Hierarchical Multiple Instance Learning
2021-07-28 , Green

Learning from raw data input is one of the key components of many successful applications of machine learning methods. While machine learning problems are often formulated on data that naturally translate into a vector representation suitable for classifiers, there are data sources with a unifying hierarchical structure, such as JSON. This talk will describe Mill.jl and JsonGrinder.jl, which offers a theoretically justified approach to solve machine learning problems with these data sources.


Learning from raw data input, thus limiting the need for manual feature engineering, is one of the key components of many successful applications of machine learning methods. While machine learning problems are often formulated on data that naturally translate into a vector representation suitable for classifiers, there are data sources, for example in cybersecurity, that are naturally represented in diverse files with a unifying hierarchical structure, such as XML, JSON, and Protocol Buffers.
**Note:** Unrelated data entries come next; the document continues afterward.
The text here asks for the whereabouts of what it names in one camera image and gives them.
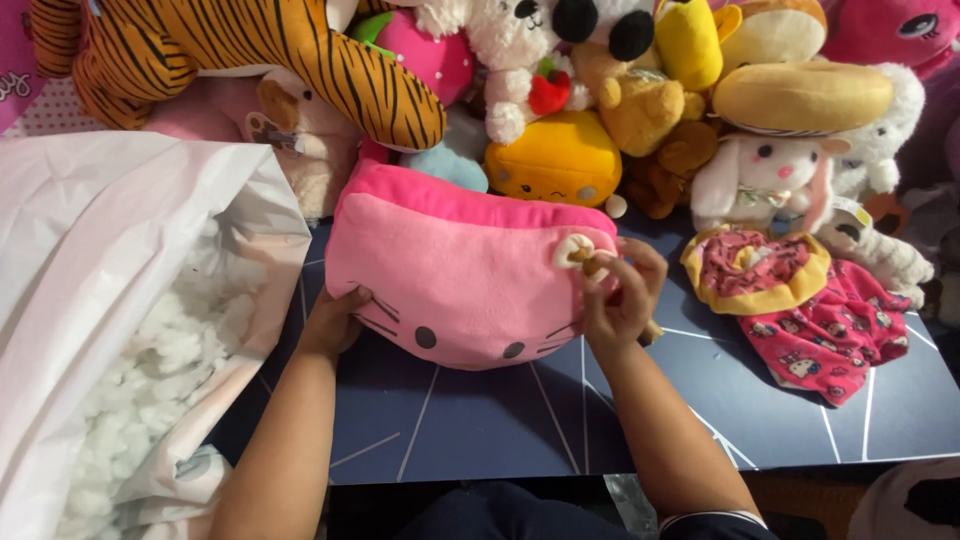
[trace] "pink pillow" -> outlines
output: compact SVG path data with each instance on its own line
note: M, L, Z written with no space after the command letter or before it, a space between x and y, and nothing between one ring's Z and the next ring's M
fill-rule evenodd
M417 30L417 19L410 10L391 15L374 44L394 53L396 63L420 78L444 106L457 101L470 88L476 72L476 58L464 33L435 40Z
M364 324L451 368L527 362L580 335L579 269L553 260L572 234L615 254L609 217L470 191L386 162L387 150L366 140L340 197L325 256L334 298L365 285L374 302L357 313Z

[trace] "sleeve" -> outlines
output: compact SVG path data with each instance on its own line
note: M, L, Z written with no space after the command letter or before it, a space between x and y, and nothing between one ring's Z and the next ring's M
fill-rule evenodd
M763 520L750 512L702 512L669 518L660 540L777 540Z

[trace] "bunny ear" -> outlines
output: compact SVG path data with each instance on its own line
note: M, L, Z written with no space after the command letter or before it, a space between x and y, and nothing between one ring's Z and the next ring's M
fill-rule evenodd
M690 188L690 209L695 215L722 217L733 208L740 177L739 152L739 139L726 140L716 156L697 173Z
M417 30L432 37L452 36L467 26L473 0L433 0L414 8Z
M817 161L817 170L810 179L810 208L804 215L804 231L816 233L833 214L833 160L823 156Z

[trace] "black eye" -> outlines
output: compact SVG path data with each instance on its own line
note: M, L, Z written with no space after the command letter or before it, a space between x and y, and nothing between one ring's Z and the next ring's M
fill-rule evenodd
M514 343L507 345L507 348L503 350L503 357L507 359L516 358L517 356L520 356L520 353L523 352L523 347L523 343L515 341Z
M904 22L897 33L903 37L923 36L933 32L939 21L940 19L935 13L924 13Z
M414 331L414 339L424 349L433 349L437 346L437 335L427 327L419 327Z

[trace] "tag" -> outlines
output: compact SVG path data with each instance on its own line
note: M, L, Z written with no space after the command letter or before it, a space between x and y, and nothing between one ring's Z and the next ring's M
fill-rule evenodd
M257 144L269 144L284 157L295 160L302 153L302 143L297 134L282 132L274 122L261 112L251 112L244 122L247 138Z
M848 199L846 197L834 197L833 208L852 215L864 227L872 227L874 225L874 218L870 217L870 214L867 213L867 210L863 209L863 207L857 204L853 199Z

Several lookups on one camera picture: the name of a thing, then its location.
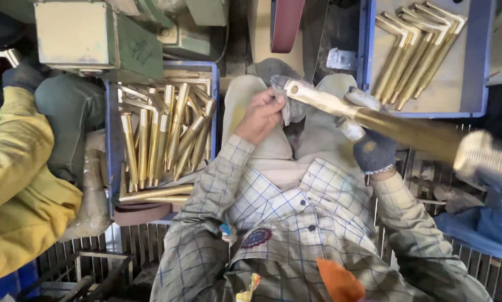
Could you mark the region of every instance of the shirt pocket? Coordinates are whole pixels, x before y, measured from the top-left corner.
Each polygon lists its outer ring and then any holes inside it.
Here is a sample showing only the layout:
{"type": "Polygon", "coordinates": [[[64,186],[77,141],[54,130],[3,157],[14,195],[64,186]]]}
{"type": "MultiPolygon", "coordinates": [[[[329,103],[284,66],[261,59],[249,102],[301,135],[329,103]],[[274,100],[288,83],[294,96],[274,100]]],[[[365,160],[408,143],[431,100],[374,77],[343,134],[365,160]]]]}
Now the shirt pocket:
{"type": "Polygon", "coordinates": [[[276,221],[262,223],[238,238],[233,244],[234,251],[230,266],[241,259],[270,259],[288,263],[288,228],[286,223],[276,221]]]}

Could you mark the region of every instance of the orange cloth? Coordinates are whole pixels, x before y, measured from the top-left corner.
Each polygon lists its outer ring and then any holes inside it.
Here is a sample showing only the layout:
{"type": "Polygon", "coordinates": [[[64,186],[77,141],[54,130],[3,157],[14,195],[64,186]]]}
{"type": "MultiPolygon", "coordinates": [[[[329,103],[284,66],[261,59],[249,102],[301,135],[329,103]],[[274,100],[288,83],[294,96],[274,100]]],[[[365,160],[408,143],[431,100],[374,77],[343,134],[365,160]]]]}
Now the orange cloth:
{"type": "Polygon", "coordinates": [[[356,302],[365,296],[363,285],[341,265],[321,258],[316,264],[333,302],[356,302]]]}

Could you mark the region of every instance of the person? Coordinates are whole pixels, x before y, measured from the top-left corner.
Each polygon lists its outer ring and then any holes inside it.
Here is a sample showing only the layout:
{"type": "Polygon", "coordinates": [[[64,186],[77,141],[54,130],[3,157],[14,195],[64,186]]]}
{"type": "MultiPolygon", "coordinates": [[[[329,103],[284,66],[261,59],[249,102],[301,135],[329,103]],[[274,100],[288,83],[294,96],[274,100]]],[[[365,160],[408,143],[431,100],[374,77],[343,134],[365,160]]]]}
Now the person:
{"type": "MultiPolygon", "coordinates": [[[[342,98],[355,85],[335,74],[317,88],[342,98]]],[[[352,143],[311,108],[293,156],[284,103],[254,76],[229,85],[223,147],[165,236],[152,302],[234,301],[258,278],[255,301],[491,300],[395,171],[394,141],[352,143]],[[378,256],[372,189],[398,270],[378,256]]]]}
{"type": "Polygon", "coordinates": [[[0,108],[0,277],[46,251],[81,204],[85,131],[104,123],[103,90],[73,75],[6,70],[0,108]]]}

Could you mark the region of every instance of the plaid shirt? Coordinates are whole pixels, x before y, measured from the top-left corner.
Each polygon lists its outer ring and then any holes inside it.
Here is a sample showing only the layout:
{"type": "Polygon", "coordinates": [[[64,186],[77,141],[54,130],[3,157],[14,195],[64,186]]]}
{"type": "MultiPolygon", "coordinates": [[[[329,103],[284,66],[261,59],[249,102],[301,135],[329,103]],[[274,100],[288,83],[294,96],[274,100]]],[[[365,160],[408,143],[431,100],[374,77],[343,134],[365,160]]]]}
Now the plaid shirt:
{"type": "Polygon", "coordinates": [[[281,192],[247,166],[253,150],[233,135],[198,177],[165,236],[151,301],[234,301],[253,273],[261,276],[256,301],[330,301],[317,257],[354,274],[368,300],[491,300],[400,175],[372,183],[396,271],[377,255],[362,181],[316,159],[299,188],[281,192]]]}

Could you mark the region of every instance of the bare hand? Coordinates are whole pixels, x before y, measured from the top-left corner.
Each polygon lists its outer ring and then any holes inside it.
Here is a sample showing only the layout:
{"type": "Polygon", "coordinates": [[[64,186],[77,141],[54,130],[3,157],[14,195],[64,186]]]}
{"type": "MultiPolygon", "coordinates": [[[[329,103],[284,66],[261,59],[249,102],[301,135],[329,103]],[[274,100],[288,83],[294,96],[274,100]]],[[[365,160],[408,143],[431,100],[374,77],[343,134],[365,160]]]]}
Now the bare hand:
{"type": "Polygon", "coordinates": [[[247,107],[246,115],[234,130],[234,134],[258,145],[281,121],[280,110],[284,104],[283,97],[275,99],[274,90],[271,87],[255,94],[247,107]]]}

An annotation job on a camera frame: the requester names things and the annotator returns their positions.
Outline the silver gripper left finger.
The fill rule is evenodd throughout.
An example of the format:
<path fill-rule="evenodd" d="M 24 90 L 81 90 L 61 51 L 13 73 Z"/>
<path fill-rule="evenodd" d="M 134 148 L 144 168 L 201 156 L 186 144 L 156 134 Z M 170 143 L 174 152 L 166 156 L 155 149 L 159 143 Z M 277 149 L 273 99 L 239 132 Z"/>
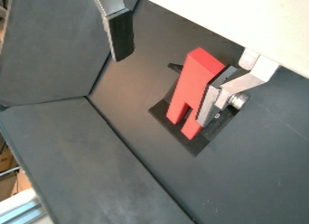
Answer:
<path fill-rule="evenodd" d="M 124 60 L 134 52 L 132 11 L 123 0 L 94 0 L 102 14 L 110 50 L 115 61 Z"/>

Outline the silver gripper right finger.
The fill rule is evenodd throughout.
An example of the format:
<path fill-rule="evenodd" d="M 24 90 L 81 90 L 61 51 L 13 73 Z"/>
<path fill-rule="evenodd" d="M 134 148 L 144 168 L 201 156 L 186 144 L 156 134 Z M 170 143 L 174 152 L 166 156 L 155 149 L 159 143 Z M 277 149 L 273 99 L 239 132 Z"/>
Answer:
<path fill-rule="evenodd" d="M 211 80 L 201 102 L 195 120 L 202 127 L 227 105 L 241 109 L 249 97 L 243 91 L 269 82 L 279 64 L 250 49 L 239 58 L 239 68 L 229 66 Z"/>
Converting this data to vector (tensor) representation is generally done by manual feature engineering, which is laborious, lossy, and prone to human bias about the importance of particular features.

Mill.jl and Jsongrinder.jl is a tandem of libraries, which fully automates the conversion. Starting with an arbitrary set of JSON samples, they create a differentiable machine learning model capable of infer from further JSON samples in their raw form.

In the spirit of the Julia language, the framework is split into two packages --- Mill.jl implementing the hierarchical multiple instance learning paradigm, offering a theoretically justified approach for building machine learning models for this type of data, and Jsongrinder.jl summarizing the structure in a set of JSON samples and reflecting it in a Mill.jl model.

The talk will be split in four parts.
1) Motivation why we think the problem is interesting
2) Description of mathematical function and theorems about mathematical correctness
3) Description of a design of libraries
4) Practical demo

Link to libraries:
https://github.com/CTUAvastLab/Mill.jl
https://github.com/pevnak/JsonGrinder.jl

Tomas Pevny has graduated from Faculty of Nuclear sciences and Physical Engineering, CTU, Prague, in 2003. From 2004-2008, he was pursuing Ph.D. at Binghamton University, SUNY, USA specializing on Steganalysis. In 2008-2009 he spent a wonderful post-doc year in Grenoble. Since 2009, he is with Faculty of electrical engineering, CTU, at Prague. From 2013-2019, he was also consulting scientist at Cisco and from 2019 he is consulting scientist at Avast. His specialization is machine learning in security domains. He is an active user of Julia since 2015.